[Start of Attachment]
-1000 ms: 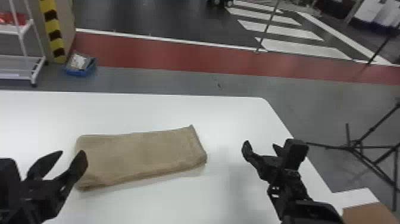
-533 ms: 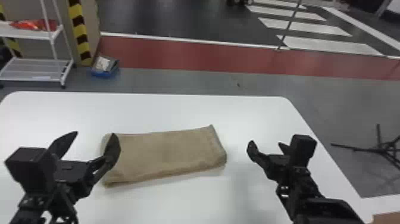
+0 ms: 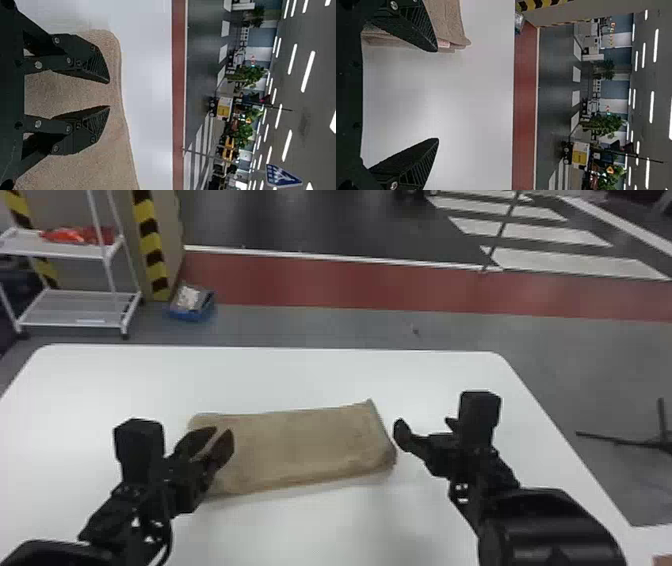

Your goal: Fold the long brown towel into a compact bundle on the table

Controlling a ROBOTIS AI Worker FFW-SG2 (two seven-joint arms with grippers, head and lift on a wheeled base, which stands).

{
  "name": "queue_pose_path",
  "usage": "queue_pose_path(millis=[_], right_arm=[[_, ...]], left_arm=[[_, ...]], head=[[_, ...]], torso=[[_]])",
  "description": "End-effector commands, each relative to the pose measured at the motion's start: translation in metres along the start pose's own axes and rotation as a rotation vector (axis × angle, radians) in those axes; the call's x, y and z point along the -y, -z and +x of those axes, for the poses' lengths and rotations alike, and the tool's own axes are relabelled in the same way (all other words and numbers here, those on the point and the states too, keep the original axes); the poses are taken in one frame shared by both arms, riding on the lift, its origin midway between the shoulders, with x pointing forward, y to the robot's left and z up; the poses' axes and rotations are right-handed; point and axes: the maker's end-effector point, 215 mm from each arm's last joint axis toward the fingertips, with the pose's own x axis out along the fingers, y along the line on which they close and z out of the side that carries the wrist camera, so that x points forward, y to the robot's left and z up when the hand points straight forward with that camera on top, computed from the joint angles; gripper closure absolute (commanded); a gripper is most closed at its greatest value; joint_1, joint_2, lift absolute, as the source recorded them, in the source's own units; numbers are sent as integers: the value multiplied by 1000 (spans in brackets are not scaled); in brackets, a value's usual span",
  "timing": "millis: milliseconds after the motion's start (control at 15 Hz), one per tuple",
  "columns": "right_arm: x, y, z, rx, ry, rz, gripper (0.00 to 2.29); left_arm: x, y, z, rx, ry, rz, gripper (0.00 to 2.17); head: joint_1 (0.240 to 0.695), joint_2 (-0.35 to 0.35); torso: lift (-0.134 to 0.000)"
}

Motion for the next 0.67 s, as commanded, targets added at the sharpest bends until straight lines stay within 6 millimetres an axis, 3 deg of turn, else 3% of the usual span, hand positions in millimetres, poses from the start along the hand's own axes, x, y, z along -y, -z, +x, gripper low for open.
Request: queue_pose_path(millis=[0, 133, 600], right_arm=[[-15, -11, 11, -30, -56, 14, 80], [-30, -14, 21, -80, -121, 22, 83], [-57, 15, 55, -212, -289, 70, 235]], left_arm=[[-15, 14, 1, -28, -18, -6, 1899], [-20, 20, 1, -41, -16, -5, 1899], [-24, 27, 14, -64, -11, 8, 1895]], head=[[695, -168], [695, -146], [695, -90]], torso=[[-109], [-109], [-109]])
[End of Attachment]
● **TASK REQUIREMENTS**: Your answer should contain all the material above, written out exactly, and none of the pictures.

● **TASK ANSWER**:
-1000 ms: 
-533 ms: 
+0 ms: 

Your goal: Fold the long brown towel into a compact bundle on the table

Controlling a ROBOTIS AI Worker FFW-SG2 (two seven-joint arms with grippers, head and lift on a wheeled base, which stands).

{
  "name": "queue_pose_path",
  "usage": "queue_pose_path(millis=[_], right_arm=[[_, ...]], left_arm=[[_, ...]], head=[[_, ...]], torso=[[_]])",
  "description": "End-effector commands, each relative to the pose measured at the motion's start: translation in metres along the start pose's own axes and rotation as a rotation vector (axis × angle, radians) in those axes; the call's x, y and z point along the -y, -z and +x of those axes, for the poses' lengths and rotations alike, and the tool's own axes are relabelled in the same way (all other words and numbers here, those on the point and the states too, keep the original axes); the poses are taken in one frame shared by both arms, riding on the lift, its origin midway between the shoulders, with x pointing forward, y to the robot's left and z up; the poses' axes and rotations are right-handed; point and axes: the maker's end-effector point, 215 mm from each arm's last joint axis toward the fingertips, with the pose's own x axis out along the fingers, y along the line on which they close and z out of the side that carries the wrist camera, so that x points forward, y to the robot's left and z up when the hand points straight forward with that camera on top, computed from the joint angles; gripper closure absolute (commanded); a gripper is most closed at its greatest value; joint_1, joint_2, lift absolute, as the source recorded them, in the source's own units; numbers are sent as integers: the value multiplied by 1000 (spans in brackets are not scaled); in brackets, a value's usual span",
  "timing": "millis: milliseconds after the motion's start (control at 15 Hz), one per tuple",
  "columns": "right_arm: x, y, z, rx, ry, rz, gripper (0.00 to 2.29); left_arm: x, y, z, rx, ry, rz, gripper (0.00 to 2.17); head: joint_1 (0.240 to 0.695), joint_2 (-0.35 to 0.35); torso: lift (-0.134 to 0.000)"
}

Motion for the next 0.67 s, as commanded, targets added at the sharpest bends until straight lines stay within 6 millimetres an axis, 3 deg of turn, else 3% of the usual span, hand positions in millimetres, poses from the start along the hand's own axes, x, y, z along -y, -z, +x, gripper low for open.
Request: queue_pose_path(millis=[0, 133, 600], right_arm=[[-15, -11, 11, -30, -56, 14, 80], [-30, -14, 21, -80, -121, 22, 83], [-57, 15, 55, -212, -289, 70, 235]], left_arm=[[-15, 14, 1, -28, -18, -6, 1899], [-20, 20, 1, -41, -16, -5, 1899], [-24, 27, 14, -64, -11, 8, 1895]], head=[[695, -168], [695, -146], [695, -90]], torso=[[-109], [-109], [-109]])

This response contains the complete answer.